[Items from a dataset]
= = = = = = =

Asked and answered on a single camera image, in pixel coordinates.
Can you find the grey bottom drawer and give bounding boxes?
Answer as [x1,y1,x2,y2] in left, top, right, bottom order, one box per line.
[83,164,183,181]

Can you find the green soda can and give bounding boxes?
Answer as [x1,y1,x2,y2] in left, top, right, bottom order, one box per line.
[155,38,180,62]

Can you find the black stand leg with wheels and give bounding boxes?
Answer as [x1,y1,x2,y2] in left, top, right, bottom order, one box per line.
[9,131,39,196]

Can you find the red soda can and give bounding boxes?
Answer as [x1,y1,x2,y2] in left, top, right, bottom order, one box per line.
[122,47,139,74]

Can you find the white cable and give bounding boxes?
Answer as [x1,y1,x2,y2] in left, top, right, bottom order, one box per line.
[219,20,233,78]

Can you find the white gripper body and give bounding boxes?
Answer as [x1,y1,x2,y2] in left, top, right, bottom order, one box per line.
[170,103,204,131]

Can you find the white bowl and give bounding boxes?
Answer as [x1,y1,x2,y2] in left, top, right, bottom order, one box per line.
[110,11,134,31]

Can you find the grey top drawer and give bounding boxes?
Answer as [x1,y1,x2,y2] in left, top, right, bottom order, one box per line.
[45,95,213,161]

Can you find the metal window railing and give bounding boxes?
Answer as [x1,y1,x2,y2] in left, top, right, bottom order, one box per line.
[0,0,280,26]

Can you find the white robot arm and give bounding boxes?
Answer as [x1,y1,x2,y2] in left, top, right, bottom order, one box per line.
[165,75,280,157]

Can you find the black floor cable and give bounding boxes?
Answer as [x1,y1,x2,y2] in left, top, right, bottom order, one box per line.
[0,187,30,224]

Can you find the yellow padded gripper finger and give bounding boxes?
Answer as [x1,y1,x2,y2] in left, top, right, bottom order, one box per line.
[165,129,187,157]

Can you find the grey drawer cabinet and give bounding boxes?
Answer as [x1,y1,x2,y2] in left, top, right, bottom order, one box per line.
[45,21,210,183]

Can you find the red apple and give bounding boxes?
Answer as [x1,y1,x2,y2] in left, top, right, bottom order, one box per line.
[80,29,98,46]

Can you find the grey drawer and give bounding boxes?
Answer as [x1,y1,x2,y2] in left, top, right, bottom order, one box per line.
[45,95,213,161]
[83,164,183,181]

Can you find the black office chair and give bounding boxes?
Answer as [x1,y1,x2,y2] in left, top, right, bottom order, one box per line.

= = = = = = =

WHAT IS EXPECTED: If a line of the entries contains "white", it counts; give the total of such lines and nothing more.

RESPONSE TO THIS TASK: 4